Task description: Each line in the entries below that holds the string "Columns" must be copied.
---
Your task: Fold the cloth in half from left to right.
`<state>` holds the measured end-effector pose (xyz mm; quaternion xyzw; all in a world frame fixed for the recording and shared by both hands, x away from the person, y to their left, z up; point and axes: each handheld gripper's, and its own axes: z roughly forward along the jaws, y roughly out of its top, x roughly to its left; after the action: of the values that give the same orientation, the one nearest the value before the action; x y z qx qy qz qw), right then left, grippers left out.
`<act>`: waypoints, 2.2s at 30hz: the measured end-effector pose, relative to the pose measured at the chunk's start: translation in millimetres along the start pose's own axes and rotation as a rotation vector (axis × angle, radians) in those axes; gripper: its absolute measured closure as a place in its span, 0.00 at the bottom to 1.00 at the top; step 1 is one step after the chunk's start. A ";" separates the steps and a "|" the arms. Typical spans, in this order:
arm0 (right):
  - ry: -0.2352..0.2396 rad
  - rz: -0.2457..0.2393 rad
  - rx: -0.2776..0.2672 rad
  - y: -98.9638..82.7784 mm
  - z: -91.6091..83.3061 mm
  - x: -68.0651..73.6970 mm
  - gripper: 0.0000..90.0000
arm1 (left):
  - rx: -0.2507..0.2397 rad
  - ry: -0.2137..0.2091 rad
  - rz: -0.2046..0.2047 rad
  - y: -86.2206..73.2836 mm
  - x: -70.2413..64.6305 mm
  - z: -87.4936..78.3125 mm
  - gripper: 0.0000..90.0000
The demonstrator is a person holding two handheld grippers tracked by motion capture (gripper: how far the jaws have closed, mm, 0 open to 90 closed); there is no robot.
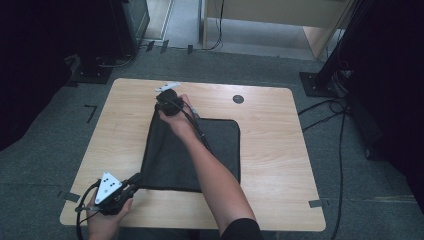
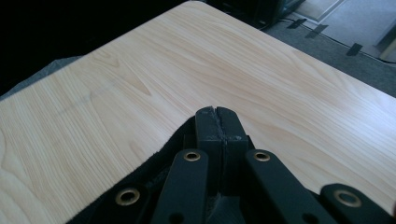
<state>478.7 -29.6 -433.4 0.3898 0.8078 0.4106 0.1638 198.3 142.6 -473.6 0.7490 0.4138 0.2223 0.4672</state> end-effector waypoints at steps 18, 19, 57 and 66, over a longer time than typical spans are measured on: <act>-0.059 0.179 -0.042 -79.2 -95.2 -108.2 1.00 | 0.027 -0.199 0.173 48.3 -136.0 80.2 0.95; -0.066 0.186 -0.047 -82.3 -100.1 -113.8 1.00 | 0.029 -0.207 0.179 50.6 -141.8 85.0 0.96; -0.134 0.480 -0.039 -166.8 -100.8 -193.6 0.75 | 0.130 -0.145 0.098 5.8 -71.2 78.2 0.59; -0.181 0.408 0.018 -160.6 -95.5 -180.5 0.94 | 0.184 -0.157 0.075 -2.4 -62.2 83.7 0.59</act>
<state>459.3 -276.4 -512.3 0.5819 0.6979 0.3914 0.1456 222.8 48.4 -511.3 0.8189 0.3661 0.1415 0.4188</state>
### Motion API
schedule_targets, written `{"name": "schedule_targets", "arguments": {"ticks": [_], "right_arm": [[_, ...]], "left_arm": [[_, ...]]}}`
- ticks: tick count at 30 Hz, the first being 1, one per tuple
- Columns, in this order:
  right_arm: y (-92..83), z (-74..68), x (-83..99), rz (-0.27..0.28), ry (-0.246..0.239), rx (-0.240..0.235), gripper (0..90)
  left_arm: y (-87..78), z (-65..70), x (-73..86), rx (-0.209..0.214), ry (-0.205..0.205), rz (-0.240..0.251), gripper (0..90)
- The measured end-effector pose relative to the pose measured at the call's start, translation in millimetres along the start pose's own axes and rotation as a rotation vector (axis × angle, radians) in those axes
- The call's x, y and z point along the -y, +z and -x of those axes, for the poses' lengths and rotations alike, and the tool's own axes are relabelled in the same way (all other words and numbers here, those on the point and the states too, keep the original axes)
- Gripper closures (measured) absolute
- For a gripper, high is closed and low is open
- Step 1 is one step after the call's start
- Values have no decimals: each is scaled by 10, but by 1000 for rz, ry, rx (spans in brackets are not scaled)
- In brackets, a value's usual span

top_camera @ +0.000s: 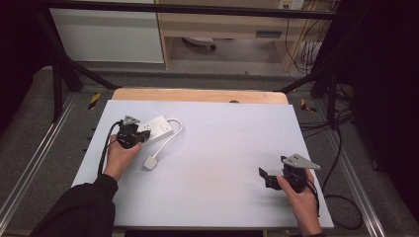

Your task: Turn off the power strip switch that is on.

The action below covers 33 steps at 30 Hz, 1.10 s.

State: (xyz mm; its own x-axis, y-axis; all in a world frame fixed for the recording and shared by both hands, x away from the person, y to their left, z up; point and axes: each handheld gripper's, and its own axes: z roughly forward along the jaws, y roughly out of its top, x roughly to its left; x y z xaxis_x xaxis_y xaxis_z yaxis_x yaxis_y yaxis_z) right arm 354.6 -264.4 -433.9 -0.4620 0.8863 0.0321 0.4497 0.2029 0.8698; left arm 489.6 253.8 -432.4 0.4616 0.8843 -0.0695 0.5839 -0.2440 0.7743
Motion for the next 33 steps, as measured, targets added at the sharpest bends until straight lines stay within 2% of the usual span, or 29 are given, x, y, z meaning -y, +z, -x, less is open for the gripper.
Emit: {"name": "schedule_targets", "arguments": {"ticks": [10,20,26,31,33], "right_arm": [[-3,0,0,0,0,0,36],[-2,3,1,2,1,0,36],[-1,3,1,1,0,-1,36],[-1,4,1,1,1,0,36],[0,4,1,1,1,-1,36]], "left_arm": [[11,11,-5,2,4,6,900],[-6,20,-29,11,-2,49,879],[-27,34,-61,6,-8,93,740],[-28,59,-89,-5,-18,126,528],[-23,59,-97,3,-36,141,440]]}}
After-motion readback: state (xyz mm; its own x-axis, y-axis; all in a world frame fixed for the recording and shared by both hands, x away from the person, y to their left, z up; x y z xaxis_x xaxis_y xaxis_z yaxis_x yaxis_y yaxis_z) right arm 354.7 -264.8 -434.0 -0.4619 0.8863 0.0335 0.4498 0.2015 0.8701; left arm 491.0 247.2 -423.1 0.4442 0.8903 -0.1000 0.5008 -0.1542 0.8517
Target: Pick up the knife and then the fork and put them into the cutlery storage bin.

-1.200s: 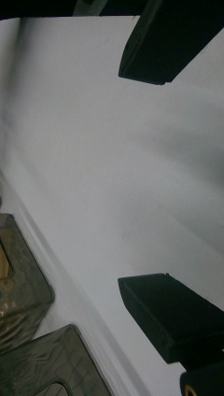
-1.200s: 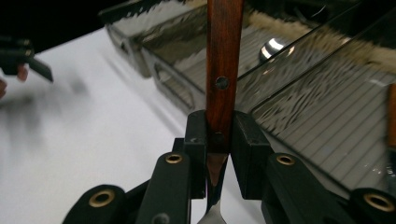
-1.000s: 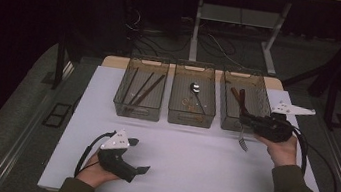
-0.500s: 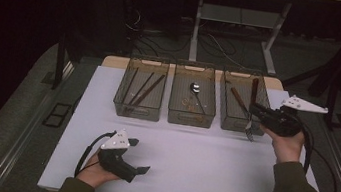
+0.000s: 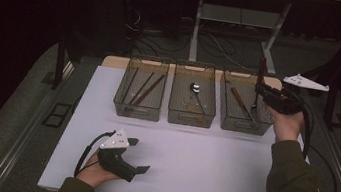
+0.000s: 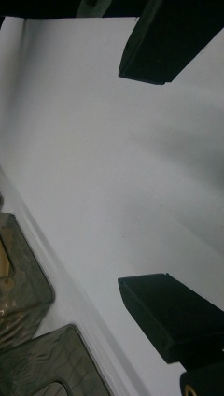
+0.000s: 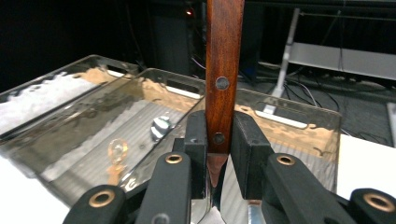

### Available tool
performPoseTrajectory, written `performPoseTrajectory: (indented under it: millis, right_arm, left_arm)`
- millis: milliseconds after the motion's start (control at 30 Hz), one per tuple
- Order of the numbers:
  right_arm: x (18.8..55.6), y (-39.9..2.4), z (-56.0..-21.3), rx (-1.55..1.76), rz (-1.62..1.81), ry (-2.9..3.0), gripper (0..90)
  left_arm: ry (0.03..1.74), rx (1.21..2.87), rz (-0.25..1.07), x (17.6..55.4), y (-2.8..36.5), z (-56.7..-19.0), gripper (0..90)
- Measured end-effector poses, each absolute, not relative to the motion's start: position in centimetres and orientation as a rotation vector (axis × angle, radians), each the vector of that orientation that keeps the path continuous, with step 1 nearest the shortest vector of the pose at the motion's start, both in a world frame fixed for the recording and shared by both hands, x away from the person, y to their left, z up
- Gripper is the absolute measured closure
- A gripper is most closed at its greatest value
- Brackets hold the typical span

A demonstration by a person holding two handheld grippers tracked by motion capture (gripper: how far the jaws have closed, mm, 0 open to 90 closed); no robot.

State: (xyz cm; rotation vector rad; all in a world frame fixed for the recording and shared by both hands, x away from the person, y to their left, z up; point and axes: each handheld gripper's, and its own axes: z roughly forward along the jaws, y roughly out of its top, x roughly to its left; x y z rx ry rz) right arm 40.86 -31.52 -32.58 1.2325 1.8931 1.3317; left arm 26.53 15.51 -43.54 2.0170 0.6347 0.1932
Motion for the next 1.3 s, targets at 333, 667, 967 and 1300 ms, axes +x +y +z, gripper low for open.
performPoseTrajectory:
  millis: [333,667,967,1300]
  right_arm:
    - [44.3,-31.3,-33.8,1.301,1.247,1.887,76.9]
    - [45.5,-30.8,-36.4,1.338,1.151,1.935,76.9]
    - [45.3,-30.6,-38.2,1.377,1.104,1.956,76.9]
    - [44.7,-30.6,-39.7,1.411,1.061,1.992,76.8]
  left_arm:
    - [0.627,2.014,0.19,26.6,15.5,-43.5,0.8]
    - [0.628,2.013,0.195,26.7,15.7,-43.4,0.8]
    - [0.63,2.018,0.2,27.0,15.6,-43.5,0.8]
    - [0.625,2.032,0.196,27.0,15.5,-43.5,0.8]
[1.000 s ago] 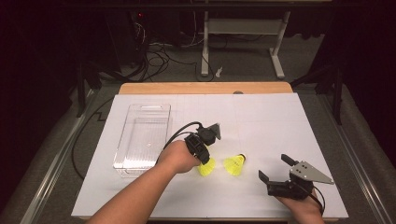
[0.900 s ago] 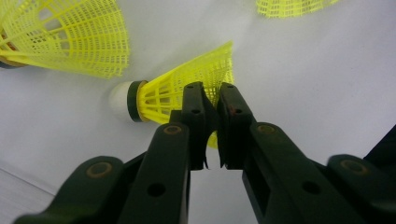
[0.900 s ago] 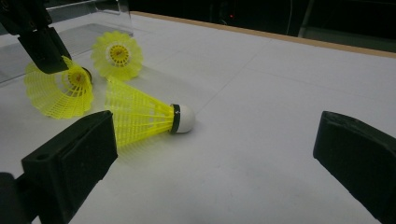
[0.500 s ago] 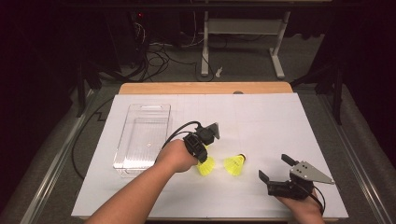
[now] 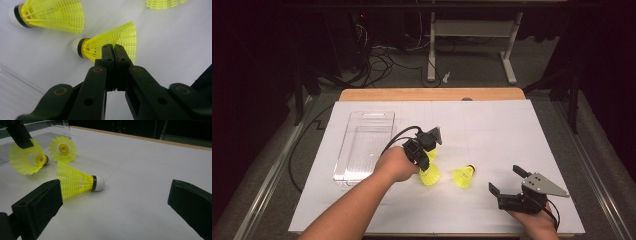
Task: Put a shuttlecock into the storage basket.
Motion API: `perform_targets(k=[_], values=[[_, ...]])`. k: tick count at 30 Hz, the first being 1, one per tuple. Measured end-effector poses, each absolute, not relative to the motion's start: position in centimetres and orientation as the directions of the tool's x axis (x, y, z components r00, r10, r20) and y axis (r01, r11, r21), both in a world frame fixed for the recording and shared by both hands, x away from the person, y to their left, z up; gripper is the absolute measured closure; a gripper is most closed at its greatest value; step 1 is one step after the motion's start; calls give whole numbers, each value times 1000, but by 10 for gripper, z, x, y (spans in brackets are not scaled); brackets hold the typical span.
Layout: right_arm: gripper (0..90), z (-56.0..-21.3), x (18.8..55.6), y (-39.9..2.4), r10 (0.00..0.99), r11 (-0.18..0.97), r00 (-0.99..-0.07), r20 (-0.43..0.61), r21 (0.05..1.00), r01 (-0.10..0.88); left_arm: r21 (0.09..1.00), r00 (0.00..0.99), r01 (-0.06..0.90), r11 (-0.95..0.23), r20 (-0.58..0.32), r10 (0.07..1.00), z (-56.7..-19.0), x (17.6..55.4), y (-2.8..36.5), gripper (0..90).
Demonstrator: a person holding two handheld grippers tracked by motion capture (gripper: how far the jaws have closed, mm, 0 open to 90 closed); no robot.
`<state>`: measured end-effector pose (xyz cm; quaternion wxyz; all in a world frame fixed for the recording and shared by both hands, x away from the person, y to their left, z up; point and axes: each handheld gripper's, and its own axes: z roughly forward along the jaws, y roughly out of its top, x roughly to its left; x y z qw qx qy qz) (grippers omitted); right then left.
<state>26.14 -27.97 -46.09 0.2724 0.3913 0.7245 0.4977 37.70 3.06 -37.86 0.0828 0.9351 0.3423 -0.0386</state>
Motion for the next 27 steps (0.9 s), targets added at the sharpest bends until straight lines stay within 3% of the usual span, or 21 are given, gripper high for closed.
perform_targets(k=[10, 27], values=[[2, -461, 262, -280, 838, 200, -546, -8, 934, 294, 154, 749, 663, -733, -126, 651, -371, 380, 43, 894], [3, -462, 262, -280, 837, 198, -547, -3, 934, 298, 184, 731, 682, -708, -196, 653, -356, 378, 65, 893]])
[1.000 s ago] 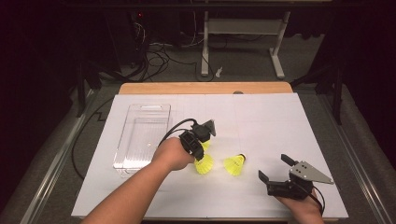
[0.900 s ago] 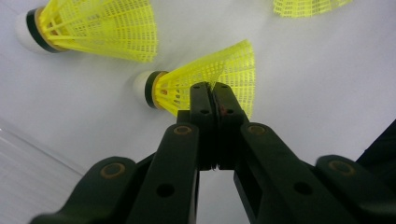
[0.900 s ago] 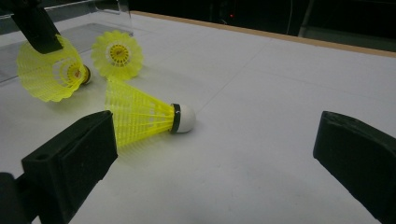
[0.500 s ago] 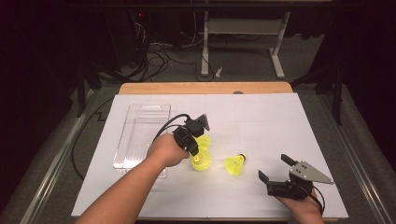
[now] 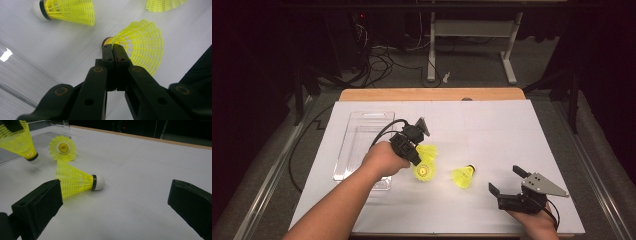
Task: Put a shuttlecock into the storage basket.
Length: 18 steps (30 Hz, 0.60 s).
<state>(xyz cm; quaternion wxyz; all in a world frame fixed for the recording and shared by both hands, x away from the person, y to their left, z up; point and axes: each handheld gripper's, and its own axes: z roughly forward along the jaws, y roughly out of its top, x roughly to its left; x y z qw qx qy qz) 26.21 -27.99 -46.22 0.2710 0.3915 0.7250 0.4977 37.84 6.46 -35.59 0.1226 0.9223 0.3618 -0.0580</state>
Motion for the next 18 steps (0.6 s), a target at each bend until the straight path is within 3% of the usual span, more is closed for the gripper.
perform_targets(k=[18], values=[[2, -462, 262, -279, 836, 197, -548, -2, 934, 297, 190, 708, 705, -683, -248, 662, -343, 376, 84, 893]])
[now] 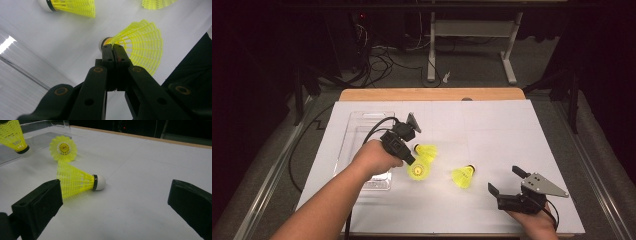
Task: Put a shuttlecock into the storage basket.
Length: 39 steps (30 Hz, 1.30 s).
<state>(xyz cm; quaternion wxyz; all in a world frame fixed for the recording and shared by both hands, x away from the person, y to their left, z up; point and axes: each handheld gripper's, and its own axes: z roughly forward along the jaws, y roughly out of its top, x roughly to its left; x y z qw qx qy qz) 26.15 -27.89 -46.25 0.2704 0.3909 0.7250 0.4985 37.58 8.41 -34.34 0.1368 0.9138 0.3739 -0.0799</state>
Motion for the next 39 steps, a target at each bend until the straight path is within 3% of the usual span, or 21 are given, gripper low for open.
perform_targets(k=[39], values=[[2, -462, 262, -279, 836, 202, -548, -8, 934, 294, 221, 672, 741, -635, -262, 693, -300, 379, 119, 893]])
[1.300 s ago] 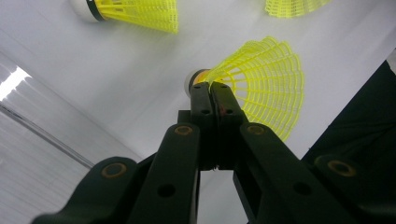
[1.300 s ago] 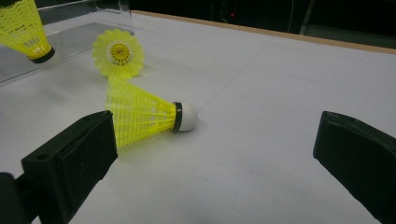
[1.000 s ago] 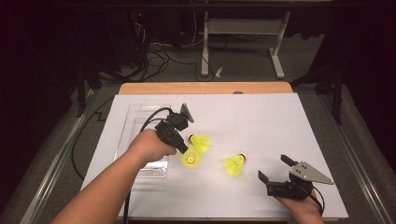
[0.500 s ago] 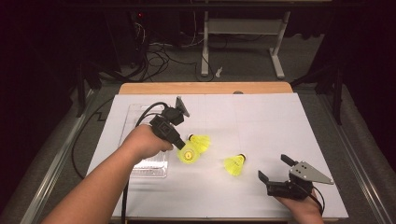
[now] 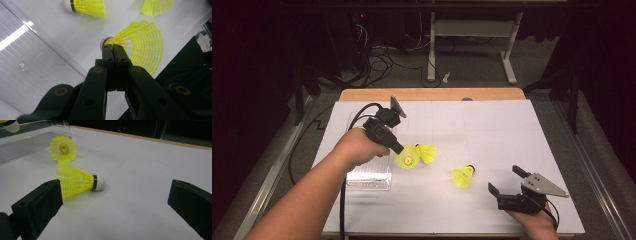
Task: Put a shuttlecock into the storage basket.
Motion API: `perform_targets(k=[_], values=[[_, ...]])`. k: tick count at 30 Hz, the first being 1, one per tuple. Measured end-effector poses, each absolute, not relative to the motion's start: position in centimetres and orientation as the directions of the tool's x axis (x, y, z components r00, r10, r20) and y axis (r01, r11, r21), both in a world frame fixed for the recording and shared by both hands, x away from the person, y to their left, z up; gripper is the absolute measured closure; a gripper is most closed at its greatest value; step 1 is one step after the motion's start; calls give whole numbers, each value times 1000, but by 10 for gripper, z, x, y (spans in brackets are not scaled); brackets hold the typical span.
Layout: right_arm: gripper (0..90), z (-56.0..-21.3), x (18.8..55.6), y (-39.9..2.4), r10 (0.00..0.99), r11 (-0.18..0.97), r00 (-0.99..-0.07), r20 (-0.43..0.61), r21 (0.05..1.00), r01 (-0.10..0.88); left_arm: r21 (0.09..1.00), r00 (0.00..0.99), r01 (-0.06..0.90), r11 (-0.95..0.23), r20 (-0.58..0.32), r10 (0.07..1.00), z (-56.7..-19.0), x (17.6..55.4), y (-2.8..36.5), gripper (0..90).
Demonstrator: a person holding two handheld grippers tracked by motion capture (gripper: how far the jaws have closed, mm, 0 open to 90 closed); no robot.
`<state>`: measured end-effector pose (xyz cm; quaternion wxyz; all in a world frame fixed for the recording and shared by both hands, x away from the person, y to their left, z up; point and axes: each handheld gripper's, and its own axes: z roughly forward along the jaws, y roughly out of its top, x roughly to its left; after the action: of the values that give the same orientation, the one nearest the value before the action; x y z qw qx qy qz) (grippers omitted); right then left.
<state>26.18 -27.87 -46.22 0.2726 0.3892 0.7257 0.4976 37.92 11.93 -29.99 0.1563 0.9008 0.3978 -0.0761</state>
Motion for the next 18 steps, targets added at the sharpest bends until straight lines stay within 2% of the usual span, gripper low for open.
perform_targets(k=[18], values=[[2, -463, 262, -278, 835, 204, -550, -8, 933, 296, 238, 626, 780, -579, -270, 732, -288, 383, 155, 893]])
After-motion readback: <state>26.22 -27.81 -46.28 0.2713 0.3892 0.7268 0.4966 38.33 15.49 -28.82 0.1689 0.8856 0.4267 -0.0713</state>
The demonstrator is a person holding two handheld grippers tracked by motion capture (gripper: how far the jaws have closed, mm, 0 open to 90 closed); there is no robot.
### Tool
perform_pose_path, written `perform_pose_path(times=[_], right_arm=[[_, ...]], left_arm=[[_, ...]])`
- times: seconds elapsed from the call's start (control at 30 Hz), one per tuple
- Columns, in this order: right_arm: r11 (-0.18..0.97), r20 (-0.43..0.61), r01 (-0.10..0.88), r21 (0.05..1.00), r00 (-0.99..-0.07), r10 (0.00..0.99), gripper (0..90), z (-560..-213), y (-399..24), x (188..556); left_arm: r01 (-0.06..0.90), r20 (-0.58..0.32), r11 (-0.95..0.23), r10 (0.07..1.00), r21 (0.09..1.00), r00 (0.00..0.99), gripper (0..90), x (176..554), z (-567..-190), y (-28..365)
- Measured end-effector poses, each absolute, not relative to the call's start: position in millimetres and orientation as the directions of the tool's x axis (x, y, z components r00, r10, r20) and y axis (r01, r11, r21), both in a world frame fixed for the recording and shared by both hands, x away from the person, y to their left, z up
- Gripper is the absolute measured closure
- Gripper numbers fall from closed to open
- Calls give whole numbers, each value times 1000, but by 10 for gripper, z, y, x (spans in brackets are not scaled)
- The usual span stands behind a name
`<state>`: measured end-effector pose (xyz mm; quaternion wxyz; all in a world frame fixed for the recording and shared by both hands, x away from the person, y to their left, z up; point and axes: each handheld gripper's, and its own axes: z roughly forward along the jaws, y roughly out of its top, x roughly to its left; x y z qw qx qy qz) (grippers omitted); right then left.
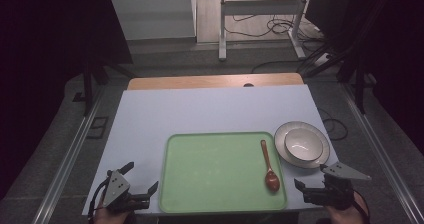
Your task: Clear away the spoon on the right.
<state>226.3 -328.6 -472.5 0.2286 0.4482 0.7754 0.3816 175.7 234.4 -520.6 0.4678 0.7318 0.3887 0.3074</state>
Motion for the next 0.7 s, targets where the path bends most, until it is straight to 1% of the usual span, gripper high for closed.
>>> perform_pose_path(times=[0.43,0.57,0.7], right_arm=[[266,18,561,784,-449,893,0,-4850,-3446,2174],[259,38,583,770,-447,894,0,-4882,-3468,2187],[260,45,579,773,-458,888,0,-4884,-3463,2192]], left_arm=[[284,79,-251,860,925,504,17,1757,-5206,2351],[284,79,-251,860,925,505,17,1757,-5206,2352],[285,80,-253,860,925,504,17,1761,-5206,2348]])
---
Task result:
- Columns, in this order:
- Columns, in this order: right_arm: r11 (-0.18..0.97), r20 (-0.43..0.61), r01 (-0.10..0.88), r21 (0.05..1.00), r00 (-0.99..-0.07), r10 (0.00..0.99), gripper (0..90), z (-560..-213), y (-399..24), x (188..556); left_arm: r01 (-0.06..0.90), r20 (-0.58..0.32), r11 (-0.95..0.23), r10 (0.07..1.00), r21 (0.09..1.00), r00 (0.00..0.99), gripper (0..90), x (176..554), z (-567..-190), y (-28..365)

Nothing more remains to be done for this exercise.